▶ [WHAT YOU NEED TO DO] Lift out each line of the data that holds "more".

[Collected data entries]
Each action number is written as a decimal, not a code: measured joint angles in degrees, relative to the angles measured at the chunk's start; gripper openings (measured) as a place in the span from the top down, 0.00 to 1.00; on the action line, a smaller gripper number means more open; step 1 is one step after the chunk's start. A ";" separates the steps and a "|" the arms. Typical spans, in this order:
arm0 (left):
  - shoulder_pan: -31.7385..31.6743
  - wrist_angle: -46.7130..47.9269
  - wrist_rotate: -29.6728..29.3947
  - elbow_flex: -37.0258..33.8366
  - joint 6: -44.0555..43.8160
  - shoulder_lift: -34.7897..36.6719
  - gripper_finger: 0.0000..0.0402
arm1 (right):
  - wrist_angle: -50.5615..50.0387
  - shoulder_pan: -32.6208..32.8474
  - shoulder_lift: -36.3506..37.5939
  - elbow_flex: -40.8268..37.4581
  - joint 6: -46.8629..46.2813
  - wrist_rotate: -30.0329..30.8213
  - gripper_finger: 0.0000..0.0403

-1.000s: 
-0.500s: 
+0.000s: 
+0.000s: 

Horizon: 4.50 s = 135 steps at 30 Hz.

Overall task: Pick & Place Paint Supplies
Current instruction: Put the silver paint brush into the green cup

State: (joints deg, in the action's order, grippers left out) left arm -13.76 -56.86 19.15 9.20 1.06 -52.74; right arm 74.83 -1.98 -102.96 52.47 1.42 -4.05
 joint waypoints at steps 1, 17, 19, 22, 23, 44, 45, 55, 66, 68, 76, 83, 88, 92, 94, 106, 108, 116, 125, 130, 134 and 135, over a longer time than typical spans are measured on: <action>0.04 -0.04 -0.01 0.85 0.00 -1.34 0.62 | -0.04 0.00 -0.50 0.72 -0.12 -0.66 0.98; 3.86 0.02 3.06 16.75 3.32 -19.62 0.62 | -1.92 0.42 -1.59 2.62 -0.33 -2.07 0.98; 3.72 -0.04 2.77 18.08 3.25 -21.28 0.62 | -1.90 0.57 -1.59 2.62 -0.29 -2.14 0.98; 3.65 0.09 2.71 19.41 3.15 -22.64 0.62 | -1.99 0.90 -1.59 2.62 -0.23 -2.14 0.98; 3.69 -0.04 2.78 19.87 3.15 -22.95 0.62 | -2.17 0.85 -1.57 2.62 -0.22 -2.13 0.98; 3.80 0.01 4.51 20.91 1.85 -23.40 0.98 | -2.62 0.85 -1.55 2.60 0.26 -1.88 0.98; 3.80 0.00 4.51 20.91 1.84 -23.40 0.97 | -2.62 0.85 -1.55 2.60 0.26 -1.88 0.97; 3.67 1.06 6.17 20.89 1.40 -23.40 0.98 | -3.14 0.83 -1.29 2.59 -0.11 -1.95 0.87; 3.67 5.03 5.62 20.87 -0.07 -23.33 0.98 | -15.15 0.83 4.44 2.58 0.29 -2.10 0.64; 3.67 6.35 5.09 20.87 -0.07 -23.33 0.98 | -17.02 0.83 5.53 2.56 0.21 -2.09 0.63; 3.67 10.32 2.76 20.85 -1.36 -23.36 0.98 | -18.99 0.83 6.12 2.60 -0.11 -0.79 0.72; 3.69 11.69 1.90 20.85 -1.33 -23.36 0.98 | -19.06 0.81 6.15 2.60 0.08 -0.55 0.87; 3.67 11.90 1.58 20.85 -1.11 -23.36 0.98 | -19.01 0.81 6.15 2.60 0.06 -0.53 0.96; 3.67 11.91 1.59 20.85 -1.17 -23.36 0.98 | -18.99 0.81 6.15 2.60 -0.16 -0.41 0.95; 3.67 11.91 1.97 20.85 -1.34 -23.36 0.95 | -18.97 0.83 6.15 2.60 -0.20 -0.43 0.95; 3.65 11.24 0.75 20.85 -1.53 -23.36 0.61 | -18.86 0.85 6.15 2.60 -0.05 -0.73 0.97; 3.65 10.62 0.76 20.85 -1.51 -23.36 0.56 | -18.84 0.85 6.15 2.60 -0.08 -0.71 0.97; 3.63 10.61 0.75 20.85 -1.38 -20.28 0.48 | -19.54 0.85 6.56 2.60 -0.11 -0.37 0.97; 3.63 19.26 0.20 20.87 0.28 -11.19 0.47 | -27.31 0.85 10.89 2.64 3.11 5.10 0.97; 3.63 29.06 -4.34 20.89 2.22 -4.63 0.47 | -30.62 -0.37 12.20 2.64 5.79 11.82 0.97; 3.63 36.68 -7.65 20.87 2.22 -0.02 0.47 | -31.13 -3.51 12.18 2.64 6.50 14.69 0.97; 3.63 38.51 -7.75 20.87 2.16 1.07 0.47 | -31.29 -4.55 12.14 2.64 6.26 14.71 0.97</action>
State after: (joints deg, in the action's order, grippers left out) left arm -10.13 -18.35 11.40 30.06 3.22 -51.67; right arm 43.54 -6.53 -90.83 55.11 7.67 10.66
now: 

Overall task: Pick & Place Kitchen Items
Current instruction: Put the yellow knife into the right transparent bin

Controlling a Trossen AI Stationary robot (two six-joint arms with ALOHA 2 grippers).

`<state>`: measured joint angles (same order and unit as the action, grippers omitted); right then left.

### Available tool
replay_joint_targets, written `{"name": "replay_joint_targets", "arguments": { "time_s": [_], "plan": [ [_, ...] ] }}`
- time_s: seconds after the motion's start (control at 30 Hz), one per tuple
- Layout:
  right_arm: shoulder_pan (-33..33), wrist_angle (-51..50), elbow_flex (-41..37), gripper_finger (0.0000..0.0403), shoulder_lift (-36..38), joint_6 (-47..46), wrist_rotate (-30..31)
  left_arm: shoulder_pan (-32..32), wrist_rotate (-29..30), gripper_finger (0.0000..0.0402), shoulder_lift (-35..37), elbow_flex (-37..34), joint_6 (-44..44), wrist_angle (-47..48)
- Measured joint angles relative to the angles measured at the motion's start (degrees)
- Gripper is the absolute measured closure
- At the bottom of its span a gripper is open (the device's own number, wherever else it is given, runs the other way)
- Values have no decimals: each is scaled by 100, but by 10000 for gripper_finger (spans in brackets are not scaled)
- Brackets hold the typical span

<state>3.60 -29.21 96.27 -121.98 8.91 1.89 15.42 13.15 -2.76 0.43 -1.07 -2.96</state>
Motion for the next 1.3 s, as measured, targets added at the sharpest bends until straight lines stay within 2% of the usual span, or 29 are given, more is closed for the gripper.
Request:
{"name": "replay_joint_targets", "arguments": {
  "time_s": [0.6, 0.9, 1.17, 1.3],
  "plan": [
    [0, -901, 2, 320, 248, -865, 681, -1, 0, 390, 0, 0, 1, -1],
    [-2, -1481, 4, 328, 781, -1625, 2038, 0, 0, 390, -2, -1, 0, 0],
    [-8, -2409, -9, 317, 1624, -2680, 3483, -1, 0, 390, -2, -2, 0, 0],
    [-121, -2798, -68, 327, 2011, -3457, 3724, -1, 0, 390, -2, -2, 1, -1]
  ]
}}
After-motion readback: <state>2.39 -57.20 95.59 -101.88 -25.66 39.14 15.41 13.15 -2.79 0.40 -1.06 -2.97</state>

▶ [PROBLEM SOLUTION]
Each action number is written as a decimal, not a code: measured joint angles in degrees, relative to the angles measured at the chunk's start; gripper openings (measured) as a place in the span from the top down, 0.00 to 1.00; on the action line, a smaller gripper number means more open; step 1 is one step after the chunk's start. A ";" separates the steps and a "|" the arms. Typical spans, in this order:
Motion for the next 1.3 s, as measured, targets added at the sharpest bends until straight lines stay within 2% of the usual span, or 29 are given, more is closed for the gripper.

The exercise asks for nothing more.